- Goal of the exercise
Your task is to copy every line of the entries that contains "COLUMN".

Saved entries:
● ● ●
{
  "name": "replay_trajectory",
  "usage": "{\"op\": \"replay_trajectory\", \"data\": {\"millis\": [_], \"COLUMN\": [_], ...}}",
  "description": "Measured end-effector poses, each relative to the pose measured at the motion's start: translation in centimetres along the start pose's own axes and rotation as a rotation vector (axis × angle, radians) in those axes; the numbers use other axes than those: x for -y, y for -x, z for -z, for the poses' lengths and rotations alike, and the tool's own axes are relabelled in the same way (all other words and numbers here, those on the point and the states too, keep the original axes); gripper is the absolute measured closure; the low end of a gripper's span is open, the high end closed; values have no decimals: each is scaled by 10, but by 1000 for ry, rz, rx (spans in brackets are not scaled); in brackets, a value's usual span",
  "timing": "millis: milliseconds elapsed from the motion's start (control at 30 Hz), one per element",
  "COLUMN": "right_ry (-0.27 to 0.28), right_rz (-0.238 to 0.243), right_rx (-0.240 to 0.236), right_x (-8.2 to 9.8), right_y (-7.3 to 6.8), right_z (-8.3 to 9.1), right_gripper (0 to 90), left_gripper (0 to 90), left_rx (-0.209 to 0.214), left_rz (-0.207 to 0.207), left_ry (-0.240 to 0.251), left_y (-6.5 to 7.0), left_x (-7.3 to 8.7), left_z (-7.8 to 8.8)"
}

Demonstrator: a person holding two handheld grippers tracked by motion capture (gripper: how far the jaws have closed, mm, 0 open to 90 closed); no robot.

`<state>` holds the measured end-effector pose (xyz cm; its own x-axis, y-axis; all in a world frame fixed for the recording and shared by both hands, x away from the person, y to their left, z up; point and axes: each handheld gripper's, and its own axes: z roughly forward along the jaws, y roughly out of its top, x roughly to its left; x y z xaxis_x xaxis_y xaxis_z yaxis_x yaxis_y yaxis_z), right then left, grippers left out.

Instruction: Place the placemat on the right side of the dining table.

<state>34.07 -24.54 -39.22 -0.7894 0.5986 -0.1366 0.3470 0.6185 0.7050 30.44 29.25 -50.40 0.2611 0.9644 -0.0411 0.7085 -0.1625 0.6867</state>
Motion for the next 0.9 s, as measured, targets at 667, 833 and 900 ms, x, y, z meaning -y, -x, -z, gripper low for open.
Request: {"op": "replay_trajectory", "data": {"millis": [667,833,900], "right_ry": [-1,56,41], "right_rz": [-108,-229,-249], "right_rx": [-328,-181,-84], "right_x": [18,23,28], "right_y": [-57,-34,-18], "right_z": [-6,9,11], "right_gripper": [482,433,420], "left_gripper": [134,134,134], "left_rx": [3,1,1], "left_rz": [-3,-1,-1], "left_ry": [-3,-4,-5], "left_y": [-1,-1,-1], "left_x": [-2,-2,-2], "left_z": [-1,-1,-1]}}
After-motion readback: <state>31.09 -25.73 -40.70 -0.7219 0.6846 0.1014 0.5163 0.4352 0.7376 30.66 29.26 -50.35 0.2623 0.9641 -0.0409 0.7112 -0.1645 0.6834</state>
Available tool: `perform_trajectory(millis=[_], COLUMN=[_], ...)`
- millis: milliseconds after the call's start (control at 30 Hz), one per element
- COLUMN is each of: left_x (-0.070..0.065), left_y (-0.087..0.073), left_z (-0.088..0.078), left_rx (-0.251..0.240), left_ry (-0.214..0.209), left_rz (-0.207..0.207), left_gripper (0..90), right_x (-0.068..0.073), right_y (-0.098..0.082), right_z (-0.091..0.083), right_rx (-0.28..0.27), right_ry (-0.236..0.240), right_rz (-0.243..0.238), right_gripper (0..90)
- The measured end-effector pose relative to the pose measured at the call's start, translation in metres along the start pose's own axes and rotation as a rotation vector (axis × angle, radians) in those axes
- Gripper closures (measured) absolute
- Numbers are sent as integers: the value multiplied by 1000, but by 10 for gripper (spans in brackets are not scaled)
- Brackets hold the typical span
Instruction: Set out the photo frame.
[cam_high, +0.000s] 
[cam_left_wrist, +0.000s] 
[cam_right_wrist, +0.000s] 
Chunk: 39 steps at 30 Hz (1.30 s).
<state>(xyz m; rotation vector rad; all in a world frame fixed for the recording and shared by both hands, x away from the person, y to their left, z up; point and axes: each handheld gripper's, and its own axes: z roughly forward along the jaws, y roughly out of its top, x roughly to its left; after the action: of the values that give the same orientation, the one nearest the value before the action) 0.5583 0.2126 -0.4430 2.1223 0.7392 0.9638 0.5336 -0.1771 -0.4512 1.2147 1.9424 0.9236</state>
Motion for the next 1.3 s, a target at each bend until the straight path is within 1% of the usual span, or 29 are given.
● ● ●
- Solution below
  "usage": "{\"op\": \"replay_trajectory\", \"data\": {\"millis\": [_], \"COLUMN\": [_], ...}}",
  "COLUMN": "right_ry (-0.27 to 0.28), right_rz (-0.238 to 0.243), right_rx (-0.240 to 0.236), right_x (-8.2 to 9.8), right_y (-7.3 to 6.8), right_z (-8.3 to 9.1), right_gripper (0 to 90), left_gripper (0 to 90), left_rx (-0.209 to 0.214), left_rz (-0.207 to 0.207), left_ry (-0.240 to 0.251), left_y (-6.5 to 7.0), left_x (-7.3 to 8.7), left_z (-7.8 to 8.8)"
Available tool: `perform_trajectory(millis=[_], COLUMN=[_], ...)`
- COLUMN is each of: left_x (-0.070..0.065), left_y (-0.087..0.073), left_z (-0.088..0.078), left_rx (-0.251..0.240), left_ry (-0.214..0.209), left_rz (-0.207..0.207), left_gripper (0..90), right_x (-0.068..0.073), right_y (-0.098..0.082), right_z (-0.091..0.083), right_rx (-0.28..0.27), right_ry (-0.236..0.240), right_rz (-0.243..0.238), right_gripper (0..90)

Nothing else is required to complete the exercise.